The Supreme Court’s decision on limitation

Lord Sumption gave the only judgment with which the other Justices (Lord Neuberger (Presiding), Lady Hale, Lord Mance, Lord Reed) agreed.

The Supreme Court first noted that English private international law distinguishes between matters of substance which are governed by the proper law of the relevant issues (lex causae) and matters of procedure which are for the law of the forum. The relevant law in English proceedings concerning how to treat limitation matters was the English Foreign Limitation Periods Act 1984. Under this Act, English courts are required to apply the limitation rules of the lex causae to English proceedings.   In this case, the Court noted, this was Iraqi law of limitation.

The question for the Supreme Court was whether, when the claimants had brought proceedings in England, impediments which might have prevented similar proceedings in Iraq were legally relevant.

The answer was no.

The Court observed that because the foreign law of limitation would have been designed for foreign proceedings, in order to apply Iraqi law of limitation to English proceedings, a process of transposition would be involved. “There may be facts which the foreign law of limitation would treat as relevant to foreign proceedings but which are irrelevant to proceedings in England.” – it observed.

In that process of transposition, the Supreme Court found that the CPA Order 17 was not a rule of limitation but rather a fact devoid of legal effect outside Iraq.

The Court held that where the Iraqi law of limitation depends for its operation on some fact about the proceedings, the relevant fact is that applicable to the actual proceedings (e.g. those brought in England) and not some hypothetical proceedings that the claimants had not brought in Iraq, and in this case, could not have brought in Iraq.

Having regard to the impediment and impossibility affecting the bringing of legal proceedings, the Court held that this depends on the personal situation of the claimants in relation to the relevant proceedings; i.e., those brought in England. CPA Order 17 was an irrelevant fact for the proceedings in England because it had never impeded resort to the English courts.

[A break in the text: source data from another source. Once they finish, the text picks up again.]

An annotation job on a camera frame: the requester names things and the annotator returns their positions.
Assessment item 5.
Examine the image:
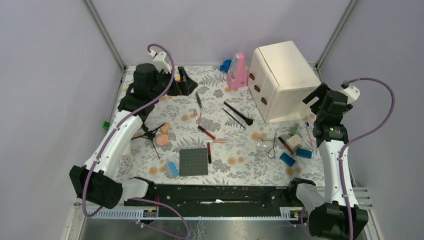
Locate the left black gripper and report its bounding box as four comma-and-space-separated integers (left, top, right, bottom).
149, 66, 198, 100

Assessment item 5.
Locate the white cosmetic box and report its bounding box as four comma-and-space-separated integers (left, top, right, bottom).
286, 133, 303, 149

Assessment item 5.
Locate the black wire loop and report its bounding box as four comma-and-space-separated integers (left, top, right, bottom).
267, 132, 278, 160

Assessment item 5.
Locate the green mascara tube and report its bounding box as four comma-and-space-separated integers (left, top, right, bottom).
290, 124, 299, 136

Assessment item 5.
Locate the green clip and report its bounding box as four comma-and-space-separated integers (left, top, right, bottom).
102, 121, 110, 130

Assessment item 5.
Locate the black mini tripod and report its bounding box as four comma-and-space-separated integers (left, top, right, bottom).
131, 123, 165, 159

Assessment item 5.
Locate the small peach makeup sponge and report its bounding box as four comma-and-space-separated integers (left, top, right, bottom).
160, 123, 171, 134

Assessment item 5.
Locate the cream three-drawer organizer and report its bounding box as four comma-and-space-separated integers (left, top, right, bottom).
248, 41, 321, 124

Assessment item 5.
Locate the clear plastic bag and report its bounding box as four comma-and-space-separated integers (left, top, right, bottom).
256, 139, 274, 149

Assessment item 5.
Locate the red black lip gloss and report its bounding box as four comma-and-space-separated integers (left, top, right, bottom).
197, 125, 216, 140

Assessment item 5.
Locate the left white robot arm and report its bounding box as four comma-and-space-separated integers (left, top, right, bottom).
69, 50, 177, 209

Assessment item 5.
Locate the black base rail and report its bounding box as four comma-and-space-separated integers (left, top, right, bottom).
144, 184, 303, 218

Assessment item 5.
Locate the blue toy brick back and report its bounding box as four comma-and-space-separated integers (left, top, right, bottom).
219, 59, 232, 73

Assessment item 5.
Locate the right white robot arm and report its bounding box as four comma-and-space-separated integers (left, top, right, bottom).
286, 83, 369, 240

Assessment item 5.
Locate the pink thin pencil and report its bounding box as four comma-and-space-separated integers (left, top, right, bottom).
305, 121, 315, 147

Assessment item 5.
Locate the blue lego brick left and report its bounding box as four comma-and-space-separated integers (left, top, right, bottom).
279, 152, 296, 167

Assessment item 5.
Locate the grey lego baseplate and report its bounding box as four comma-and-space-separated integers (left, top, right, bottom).
179, 148, 208, 177

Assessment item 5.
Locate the round peach makeup sponge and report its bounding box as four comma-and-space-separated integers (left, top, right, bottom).
156, 133, 169, 146

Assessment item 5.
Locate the dark red lipstick tube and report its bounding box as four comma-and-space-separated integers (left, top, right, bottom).
206, 142, 212, 164

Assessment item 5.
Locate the blue lego brick right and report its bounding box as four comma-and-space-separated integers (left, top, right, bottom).
296, 148, 313, 159

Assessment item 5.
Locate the thin pink stick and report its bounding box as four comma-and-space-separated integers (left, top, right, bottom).
197, 109, 203, 126

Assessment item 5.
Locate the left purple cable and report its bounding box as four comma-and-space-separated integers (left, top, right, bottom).
81, 43, 191, 240

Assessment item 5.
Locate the brown red makeup pencil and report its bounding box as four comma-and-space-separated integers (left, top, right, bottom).
278, 136, 295, 155

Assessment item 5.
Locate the black makeup brush large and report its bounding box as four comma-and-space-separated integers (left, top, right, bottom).
224, 101, 254, 126

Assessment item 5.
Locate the thin black makeup brush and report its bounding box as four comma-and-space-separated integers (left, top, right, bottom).
222, 108, 246, 129

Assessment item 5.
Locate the blue grey lego brick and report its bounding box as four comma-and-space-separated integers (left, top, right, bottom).
164, 161, 179, 179

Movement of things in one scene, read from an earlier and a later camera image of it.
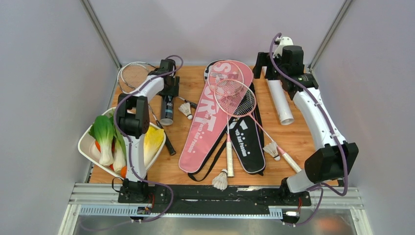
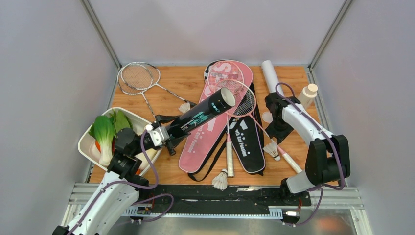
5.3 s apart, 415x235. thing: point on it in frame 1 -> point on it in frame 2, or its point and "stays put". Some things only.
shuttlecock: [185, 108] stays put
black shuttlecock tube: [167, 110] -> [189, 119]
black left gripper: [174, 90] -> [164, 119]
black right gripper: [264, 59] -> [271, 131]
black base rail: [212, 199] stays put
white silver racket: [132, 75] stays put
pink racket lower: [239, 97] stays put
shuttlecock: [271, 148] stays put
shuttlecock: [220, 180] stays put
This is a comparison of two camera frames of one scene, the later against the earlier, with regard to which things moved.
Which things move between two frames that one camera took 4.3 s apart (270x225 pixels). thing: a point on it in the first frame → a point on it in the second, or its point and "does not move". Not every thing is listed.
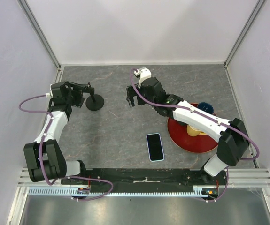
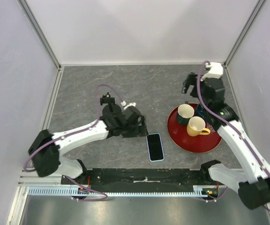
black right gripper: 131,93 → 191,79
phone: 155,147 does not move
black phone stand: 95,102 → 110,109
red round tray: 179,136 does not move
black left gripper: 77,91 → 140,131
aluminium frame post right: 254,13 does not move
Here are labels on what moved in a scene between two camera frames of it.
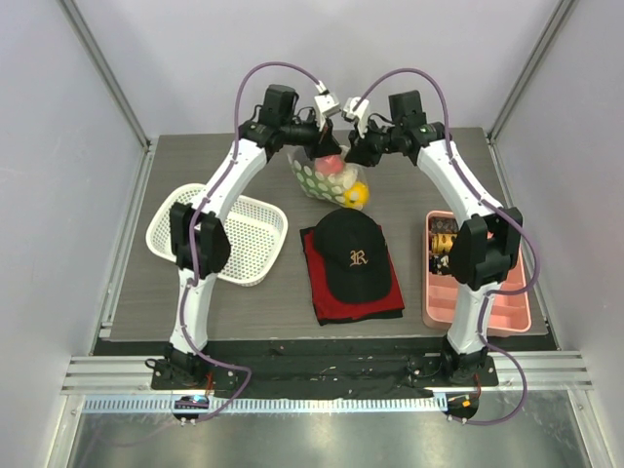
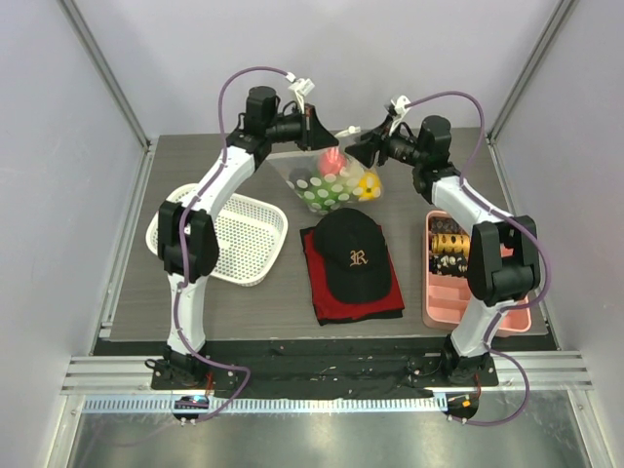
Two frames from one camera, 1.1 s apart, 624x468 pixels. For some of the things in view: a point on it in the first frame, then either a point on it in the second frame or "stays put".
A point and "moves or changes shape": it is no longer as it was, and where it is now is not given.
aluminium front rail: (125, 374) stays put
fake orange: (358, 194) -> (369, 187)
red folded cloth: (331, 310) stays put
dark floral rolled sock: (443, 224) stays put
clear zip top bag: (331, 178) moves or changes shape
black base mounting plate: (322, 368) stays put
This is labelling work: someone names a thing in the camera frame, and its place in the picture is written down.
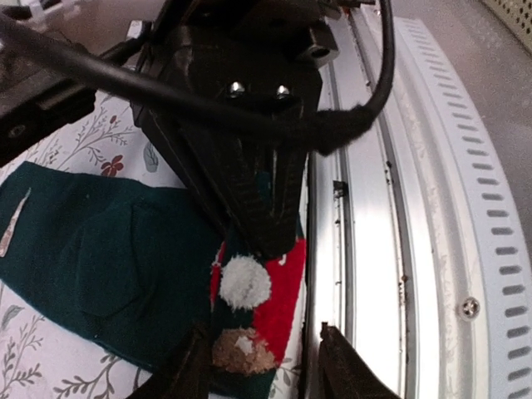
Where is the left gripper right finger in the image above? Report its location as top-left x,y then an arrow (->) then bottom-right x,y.
318,323 -> 399,399

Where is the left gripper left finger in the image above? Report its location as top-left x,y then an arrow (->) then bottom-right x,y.
131,323 -> 212,399

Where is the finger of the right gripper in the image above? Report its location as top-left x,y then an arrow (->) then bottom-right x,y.
181,123 -> 307,258

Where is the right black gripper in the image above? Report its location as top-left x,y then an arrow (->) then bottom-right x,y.
1,1 -> 327,233

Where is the dark green christmas sock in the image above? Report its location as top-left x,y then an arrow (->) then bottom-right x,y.
1,162 -> 306,398

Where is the right black cable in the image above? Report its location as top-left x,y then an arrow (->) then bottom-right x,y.
0,0 -> 396,157

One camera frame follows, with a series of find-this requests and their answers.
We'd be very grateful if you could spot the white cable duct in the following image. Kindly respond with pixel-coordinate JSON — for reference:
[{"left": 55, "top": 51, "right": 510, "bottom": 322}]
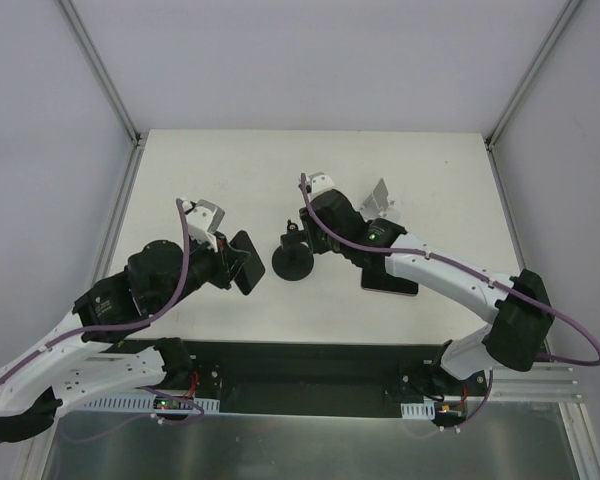
[
  {"left": 78, "top": 393, "right": 220, "bottom": 415},
  {"left": 400, "top": 402, "right": 436, "bottom": 421}
]

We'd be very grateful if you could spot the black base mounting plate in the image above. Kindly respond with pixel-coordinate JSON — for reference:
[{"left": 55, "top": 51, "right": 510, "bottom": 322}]
[{"left": 129, "top": 338, "right": 511, "bottom": 417}]

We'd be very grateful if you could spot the right aluminium frame post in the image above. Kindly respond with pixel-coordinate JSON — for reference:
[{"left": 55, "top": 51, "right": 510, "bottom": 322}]
[{"left": 485, "top": 0, "right": 585, "bottom": 152}]

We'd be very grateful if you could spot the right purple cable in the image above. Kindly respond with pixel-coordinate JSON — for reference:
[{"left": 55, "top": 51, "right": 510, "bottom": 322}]
[{"left": 297, "top": 172, "right": 600, "bottom": 368}]

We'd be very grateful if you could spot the silver folding phone stand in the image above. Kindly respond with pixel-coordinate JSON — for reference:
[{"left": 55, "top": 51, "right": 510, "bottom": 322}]
[{"left": 359, "top": 178, "right": 400, "bottom": 223}]

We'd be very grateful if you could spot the black round-base phone stand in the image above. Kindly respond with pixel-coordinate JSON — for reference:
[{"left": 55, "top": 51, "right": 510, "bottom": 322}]
[{"left": 271, "top": 220, "right": 314, "bottom": 282}]

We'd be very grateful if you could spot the black smartphone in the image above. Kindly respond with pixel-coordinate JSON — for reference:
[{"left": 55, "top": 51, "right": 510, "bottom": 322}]
[{"left": 229, "top": 230, "right": 266, "bottom": 296}]

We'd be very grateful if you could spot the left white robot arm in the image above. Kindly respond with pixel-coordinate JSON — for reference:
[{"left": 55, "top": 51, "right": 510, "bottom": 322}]
[{"left": 0, "top": 231, "right": 265, "bottom": 443}]

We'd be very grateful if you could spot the left aluminium frame post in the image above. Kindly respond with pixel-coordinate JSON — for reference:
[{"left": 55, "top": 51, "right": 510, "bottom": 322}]
[{"left": 54, "top": 0, "right": 143, "bottom": 147}]

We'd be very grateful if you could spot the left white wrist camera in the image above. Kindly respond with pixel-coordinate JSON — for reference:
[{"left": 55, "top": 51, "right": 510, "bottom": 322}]
[{"left": 180, "top": 198, "right": 225, "bottom": 253}]

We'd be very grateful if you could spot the right white cable duct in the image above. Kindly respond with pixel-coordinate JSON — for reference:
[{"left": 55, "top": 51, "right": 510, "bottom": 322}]
[{"left": 400, "top": 402, "right": 436, "bottom": 421}]

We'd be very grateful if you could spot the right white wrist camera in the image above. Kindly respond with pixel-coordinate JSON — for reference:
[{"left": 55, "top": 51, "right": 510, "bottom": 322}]
[{"left": 303, "top": 172, "right": 335, "bottom": 198}]

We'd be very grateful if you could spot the purple cable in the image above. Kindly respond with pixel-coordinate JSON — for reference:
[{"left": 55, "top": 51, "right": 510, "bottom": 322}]
[
  {"left": 297, "top": 172, "right": 600, "bottom": 368},
  {"left": 0, "top": 198, "right": 201, "bottom": 447}
]

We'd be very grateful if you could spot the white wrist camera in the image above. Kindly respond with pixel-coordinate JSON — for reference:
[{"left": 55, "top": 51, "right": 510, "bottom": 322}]
[
  {"left": 303, "top": 172, "right": 335, "bottom": 198},
  {"left": 180, "top": 198, "right": 225, "bottom": 253}
]

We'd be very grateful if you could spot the aluminium frame post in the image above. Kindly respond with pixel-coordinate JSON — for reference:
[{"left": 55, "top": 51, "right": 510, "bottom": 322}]
[
  {"left": 54, "top": 0, "right": 143, "bottom": 147},
  {"left": 485, "top": 0, "right": 585, "bottom": 152}
]

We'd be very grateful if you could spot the left white cable duct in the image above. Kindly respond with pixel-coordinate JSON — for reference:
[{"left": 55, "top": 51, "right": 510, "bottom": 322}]
[{"left": 78, "top": 393, "right": 220, "bottom": 415}]

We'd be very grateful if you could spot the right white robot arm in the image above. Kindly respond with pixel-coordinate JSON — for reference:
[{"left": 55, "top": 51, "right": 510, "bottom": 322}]
[{"left": 300, "top": 187, "right": 554, "bottom": 395}]

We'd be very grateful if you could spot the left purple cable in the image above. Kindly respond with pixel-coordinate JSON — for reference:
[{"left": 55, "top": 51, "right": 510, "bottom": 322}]
[{"left": 0, "top": 198, "right": 201, "bottom": 447}]

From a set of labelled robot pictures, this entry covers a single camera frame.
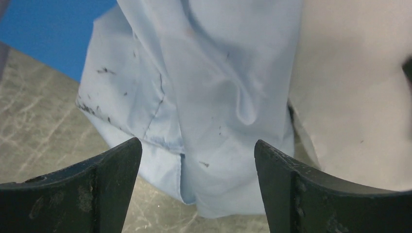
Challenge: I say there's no light blue pillowcase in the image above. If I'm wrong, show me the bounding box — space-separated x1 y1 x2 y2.
76 0 303 218

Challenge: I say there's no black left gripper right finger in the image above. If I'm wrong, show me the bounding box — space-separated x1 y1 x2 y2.
254 140 412 233

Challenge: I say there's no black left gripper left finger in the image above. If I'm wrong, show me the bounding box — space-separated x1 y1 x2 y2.
0 138 142 233

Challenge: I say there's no white pillow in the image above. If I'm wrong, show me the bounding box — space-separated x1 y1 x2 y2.
289 0 412 191

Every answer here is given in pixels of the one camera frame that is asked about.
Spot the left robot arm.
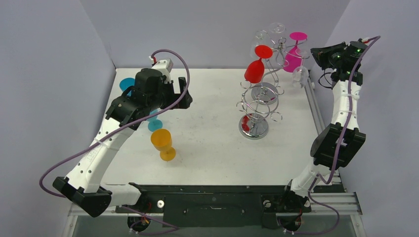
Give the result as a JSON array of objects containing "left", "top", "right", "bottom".
[{"left": 53, "top": 68, "right": 192, "bottom": 217}]

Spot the orange wine glass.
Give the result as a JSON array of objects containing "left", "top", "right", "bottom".
[{"left": 150, "top": 129, "right": 176, "bottom": 161}]

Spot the pink wine glass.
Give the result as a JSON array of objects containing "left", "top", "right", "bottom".
[{"left": 283, "top": 32, "right": 307, "bottom": 73}]

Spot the red wine glass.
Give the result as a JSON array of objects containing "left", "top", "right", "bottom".
[{"left": 244, "top": 45, "right": 273, "bottom": 83}]

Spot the chrome wine glass rack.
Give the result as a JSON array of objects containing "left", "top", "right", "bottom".
[{"left": 236, "top": 30, "right": 295, "bottom": 140}]

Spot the blue wine glass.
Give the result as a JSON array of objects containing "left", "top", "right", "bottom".
[
  {"left": 146, "top": 115, "right": 163, "bottom": 132},
  {"left": 119, "top": 78, "right": 135, "bottom": 92}
]

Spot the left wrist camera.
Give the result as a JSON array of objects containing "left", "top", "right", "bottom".
[{"left": 151, "top": 58, "right": 173, "bottom": 75}]

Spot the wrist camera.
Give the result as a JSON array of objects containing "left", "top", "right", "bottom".
[
  {"left": 151, "top": 58, "right": 173, "bottom": 75},
  {"left": 358, "top": 38, "right": 373, "bottom": 44}
]

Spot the clear glass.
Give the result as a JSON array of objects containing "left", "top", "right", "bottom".
[
  {"left": 292, "top": 48, "right": 310, "bottom": 88},
  {"left": 268, "top": 22, "right": 286, "bottom": 34}
]

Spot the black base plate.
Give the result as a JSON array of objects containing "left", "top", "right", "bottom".
[{"left": 116, "top": 185, "right": 311, "bottom": 229}]

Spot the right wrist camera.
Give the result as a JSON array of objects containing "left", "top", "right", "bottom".
[{"left": 358, "top": 38, "right": 373, "bottom": 44}]

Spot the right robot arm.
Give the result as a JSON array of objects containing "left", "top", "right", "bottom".
[{"left": 278, "top": 40, "right": 369, "bottom": 211}]

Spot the clear glass on rack top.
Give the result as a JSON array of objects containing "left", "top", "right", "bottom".
[{"left": 268, "top": 22, "right": 286, "bottom": 34}]

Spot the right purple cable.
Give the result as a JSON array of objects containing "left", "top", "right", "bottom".
[{"left": 288, "top": 35, "right": 381, "bottom": 236}]

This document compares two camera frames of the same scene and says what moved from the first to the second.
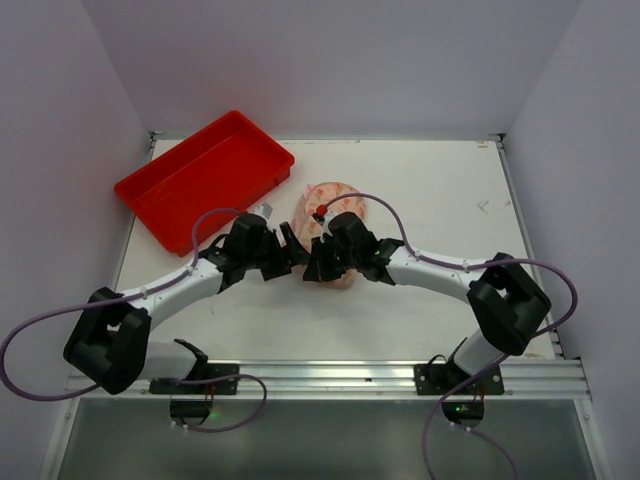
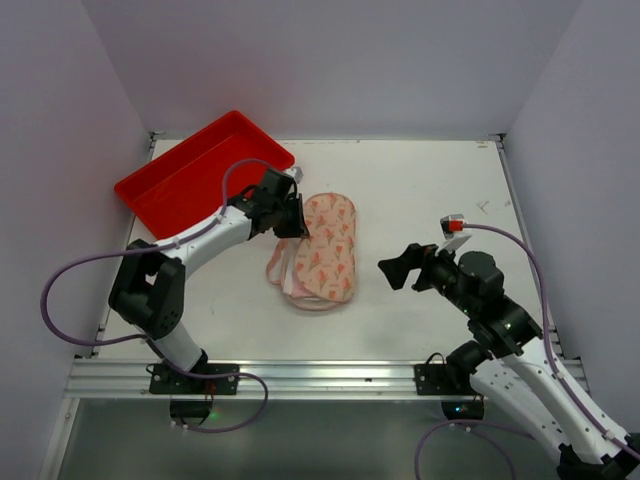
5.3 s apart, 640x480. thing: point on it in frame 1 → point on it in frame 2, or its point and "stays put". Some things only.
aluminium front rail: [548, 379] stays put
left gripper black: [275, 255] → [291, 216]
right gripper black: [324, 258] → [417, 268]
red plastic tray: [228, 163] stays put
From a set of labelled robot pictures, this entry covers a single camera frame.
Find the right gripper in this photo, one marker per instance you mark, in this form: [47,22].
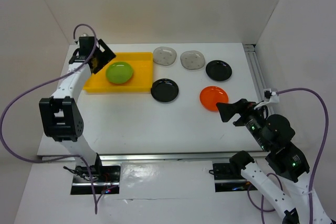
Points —
[242,106]

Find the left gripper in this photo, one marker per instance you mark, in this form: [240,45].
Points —
[107,56]

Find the green plate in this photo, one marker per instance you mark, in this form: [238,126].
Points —
[119,72]

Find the orange plate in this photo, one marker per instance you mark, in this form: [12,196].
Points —
[212,95]

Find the black plate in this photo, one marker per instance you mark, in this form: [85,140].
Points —
[218,70]
[164,90]

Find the clear glass plate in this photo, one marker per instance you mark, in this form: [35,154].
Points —
[192,60]
[164,56]

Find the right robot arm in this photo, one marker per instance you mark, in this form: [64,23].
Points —
[300,203]

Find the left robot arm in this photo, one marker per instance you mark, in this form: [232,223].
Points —
[60,115]

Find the yellow plastic bin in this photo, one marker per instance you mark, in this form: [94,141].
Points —
[141,80]

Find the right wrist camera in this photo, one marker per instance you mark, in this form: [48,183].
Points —
[270,97]

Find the aluminium rail right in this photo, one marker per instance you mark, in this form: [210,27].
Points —
[255,69]

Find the aluminium rail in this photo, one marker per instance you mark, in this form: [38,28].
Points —
[255,69]
[165,157]

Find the aluminium rail front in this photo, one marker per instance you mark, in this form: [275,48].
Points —
[165,157]

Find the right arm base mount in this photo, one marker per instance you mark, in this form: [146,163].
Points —
[226,181]

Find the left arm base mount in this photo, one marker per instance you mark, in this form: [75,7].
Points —
[108,182]

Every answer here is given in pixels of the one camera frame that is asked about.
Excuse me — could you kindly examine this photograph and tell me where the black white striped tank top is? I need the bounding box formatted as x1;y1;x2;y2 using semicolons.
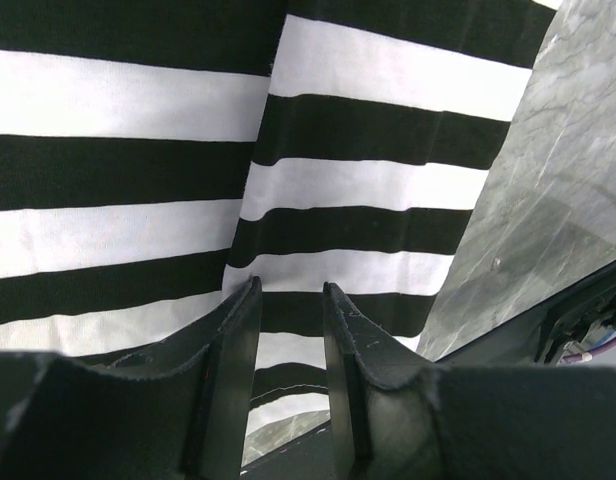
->
0;1;558;410

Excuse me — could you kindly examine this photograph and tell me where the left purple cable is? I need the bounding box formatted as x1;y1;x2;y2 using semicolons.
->
562;337;616;366

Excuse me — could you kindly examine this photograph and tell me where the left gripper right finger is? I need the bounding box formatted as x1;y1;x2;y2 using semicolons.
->
323;283;616;479

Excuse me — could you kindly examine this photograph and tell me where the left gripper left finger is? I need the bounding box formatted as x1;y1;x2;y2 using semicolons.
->
0;277;262;479

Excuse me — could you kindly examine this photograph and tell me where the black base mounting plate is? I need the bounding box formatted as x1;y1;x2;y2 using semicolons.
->
244;261;616;479

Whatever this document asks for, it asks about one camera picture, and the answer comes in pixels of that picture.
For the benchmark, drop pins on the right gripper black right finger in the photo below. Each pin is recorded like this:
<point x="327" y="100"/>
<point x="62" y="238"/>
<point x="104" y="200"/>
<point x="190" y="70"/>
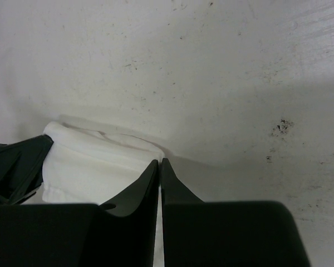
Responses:
<point x="176" y="198"/>

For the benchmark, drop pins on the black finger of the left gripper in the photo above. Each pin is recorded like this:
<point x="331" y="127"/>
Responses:
<point x="21" y="169"/>

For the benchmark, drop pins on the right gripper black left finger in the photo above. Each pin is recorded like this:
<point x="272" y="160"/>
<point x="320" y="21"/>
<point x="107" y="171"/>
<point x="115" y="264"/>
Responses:
<point x="130" y="223"/>

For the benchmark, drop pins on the white tank top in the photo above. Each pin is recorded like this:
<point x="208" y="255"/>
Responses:
<point x="86" y="166"/>

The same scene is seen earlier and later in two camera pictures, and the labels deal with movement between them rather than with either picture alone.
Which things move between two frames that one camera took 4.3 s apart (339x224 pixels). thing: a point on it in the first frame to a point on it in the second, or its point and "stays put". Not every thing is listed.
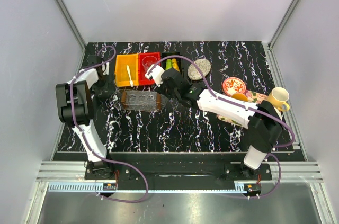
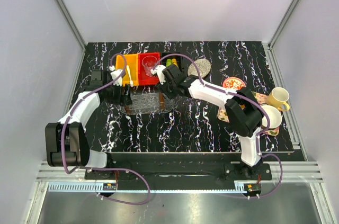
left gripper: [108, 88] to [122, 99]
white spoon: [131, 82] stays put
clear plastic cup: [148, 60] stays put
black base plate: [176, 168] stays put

The claimants had argued that an English Court applying the 1984 Act must give effect to the whole of the relevant Iraqi law of limitation and not just part of it. Iraqi law would treat certain facts as relevant to Iraqi proceedings; to treat those facts as irrelevant to English proceedings would involve displacing part of Iraqi law.

The Supreme Court held that this was not so. It was rather a matter of applying the same principles of Iraqi law to different facts. It dismissed the claim of the Iraqi civilians and affirmed the Court of Appeal’s conclusion that the limitation period was not suspended under article 435 (1) of the Iraqi Civil Code.

The aftermath

The judgment is brief (seven pages) and contains no references to authorities.  It has been described as a sweeping decision. But it does not, however, end the claims arising from the Iraqi intervention. A number of test cases brought exclusively against the UK government over their role in southern Iraq are going to trial this summer.   The courts will be hearing such cases around the time the Chilcot report into the Iraq war, set for July, becomes available.

Lord Sumption’s observation in his address at LSE back in 2012 has never been more relevant: the courts will continue to scrutinise the impact of foreign policy decisions upon individuals  in a way that would not long ago have been unthinkable. Whether “the law’s web [would] be spun more finely”, and actions that in the past may have escaped it, may be dealt with by English courts, remains to be seen.